Nous avons observé que plus les gens perçoivent l’effet de la crise, plus ils sont anxieux et hypersensibles au prix, et plus ils ont tendance à réduire leur consommation. La perception qu’ils ont de leur propre santé joue aussi un rôle : ceux qui se sentent en bonne santé réduisent moins et ont une alimentation plus équilibrée. Au final, le « feel-good factor » du pays est essentiel pour maintenir une consommation régulière et de qualité, notamment en termes de micronutriments.
Quelles sont les opportunités pour le secteur agroalimentaire et quelles populations sont les plus affectées ?

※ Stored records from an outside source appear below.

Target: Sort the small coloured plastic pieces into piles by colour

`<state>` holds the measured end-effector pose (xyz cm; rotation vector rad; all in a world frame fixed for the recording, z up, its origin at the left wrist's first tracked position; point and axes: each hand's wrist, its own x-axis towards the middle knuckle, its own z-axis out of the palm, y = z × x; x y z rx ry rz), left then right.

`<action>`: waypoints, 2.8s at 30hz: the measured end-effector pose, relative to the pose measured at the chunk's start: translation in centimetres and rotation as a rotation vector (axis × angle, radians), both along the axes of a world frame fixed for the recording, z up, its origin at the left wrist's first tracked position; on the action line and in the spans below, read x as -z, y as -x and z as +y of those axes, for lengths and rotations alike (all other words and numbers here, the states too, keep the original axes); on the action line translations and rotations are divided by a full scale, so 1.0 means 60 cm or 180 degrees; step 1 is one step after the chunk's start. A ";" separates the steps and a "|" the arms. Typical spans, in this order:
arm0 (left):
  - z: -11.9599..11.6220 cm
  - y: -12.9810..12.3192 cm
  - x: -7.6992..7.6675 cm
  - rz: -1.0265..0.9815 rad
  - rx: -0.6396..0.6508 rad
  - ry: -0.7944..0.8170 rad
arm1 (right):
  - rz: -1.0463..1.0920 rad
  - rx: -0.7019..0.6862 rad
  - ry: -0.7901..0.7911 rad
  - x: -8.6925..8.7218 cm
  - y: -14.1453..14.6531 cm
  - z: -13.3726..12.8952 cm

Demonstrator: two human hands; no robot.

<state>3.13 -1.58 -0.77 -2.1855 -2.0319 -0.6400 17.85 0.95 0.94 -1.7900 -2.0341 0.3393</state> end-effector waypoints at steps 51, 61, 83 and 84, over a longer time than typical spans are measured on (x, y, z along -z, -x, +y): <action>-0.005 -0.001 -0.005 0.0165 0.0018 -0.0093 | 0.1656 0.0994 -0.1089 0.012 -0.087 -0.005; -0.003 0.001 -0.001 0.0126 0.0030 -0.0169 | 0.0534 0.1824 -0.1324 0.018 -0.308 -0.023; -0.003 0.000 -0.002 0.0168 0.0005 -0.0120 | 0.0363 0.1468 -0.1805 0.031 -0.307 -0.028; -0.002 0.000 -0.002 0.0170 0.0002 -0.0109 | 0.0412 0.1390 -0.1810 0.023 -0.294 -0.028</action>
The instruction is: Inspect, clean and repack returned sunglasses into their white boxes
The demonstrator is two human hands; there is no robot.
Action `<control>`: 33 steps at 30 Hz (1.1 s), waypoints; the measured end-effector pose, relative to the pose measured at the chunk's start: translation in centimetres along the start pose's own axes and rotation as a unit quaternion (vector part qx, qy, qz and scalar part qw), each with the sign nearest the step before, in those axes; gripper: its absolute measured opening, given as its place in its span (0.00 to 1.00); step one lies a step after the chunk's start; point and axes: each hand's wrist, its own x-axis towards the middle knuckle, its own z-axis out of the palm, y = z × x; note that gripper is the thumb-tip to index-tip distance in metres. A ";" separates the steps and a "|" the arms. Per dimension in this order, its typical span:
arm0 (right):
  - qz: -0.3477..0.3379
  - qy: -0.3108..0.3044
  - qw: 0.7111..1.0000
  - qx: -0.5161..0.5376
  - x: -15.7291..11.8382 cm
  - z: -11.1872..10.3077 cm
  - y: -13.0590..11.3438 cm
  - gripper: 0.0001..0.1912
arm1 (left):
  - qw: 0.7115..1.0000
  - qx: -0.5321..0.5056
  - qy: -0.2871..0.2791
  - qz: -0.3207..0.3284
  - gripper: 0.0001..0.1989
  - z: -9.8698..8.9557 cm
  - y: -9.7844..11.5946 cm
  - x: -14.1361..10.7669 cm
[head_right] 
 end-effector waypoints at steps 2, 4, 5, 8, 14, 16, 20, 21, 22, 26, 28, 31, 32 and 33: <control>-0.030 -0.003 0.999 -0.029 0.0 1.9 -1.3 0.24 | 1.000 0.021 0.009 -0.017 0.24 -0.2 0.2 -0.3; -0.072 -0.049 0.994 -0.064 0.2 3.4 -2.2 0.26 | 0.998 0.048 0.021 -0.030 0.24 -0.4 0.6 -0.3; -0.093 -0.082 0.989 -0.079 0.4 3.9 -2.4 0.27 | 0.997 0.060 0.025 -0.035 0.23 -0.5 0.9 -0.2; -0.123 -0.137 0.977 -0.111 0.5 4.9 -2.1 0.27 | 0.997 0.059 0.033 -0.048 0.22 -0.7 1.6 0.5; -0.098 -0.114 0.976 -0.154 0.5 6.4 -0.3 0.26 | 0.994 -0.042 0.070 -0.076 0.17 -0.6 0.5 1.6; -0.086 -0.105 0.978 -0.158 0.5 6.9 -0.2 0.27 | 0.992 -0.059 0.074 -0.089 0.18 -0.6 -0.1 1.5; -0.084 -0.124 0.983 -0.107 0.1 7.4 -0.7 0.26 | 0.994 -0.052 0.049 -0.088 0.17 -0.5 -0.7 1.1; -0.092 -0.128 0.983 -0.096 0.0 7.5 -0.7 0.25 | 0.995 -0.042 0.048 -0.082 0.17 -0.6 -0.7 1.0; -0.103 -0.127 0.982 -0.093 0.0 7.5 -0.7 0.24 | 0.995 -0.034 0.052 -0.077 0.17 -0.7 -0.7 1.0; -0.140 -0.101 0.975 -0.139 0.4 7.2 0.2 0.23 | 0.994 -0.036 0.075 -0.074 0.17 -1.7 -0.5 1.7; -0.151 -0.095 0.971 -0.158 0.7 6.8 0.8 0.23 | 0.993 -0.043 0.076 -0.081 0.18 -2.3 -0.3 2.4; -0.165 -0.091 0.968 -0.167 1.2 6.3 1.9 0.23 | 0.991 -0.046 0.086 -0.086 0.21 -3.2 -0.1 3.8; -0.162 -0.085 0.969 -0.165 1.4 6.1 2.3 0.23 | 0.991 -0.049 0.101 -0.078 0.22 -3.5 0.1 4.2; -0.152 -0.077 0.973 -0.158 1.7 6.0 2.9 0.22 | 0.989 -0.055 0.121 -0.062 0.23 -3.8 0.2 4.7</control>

Les opportunités pour le secteur privé sont importantes. On peut travailler sur les carences en micronutriments de la population en valorisant certains produits locaux tels que yaourts, viandes et en informant les consommateurs sur leurs bénéfices pour la santé. Cela permet d’optimiser les gammes existantes, de mieux communiquer sur la composition des produits et de réfléchir aux produits d’avenir face à une population vieillissante. Nous avons aussi constaté un fait inégalitaire : les femmes réduisent davantage leur consommation. Elles ont souvent un revenu plus faible, sont responsables du budget alimentaire dans 72 % des cas, et assument la « charge mentale » de nourrir la famille. Dans certaines situations, les grands-mères se privent même pour que les autres membres de la famille, surtout les enfants, puissent manger.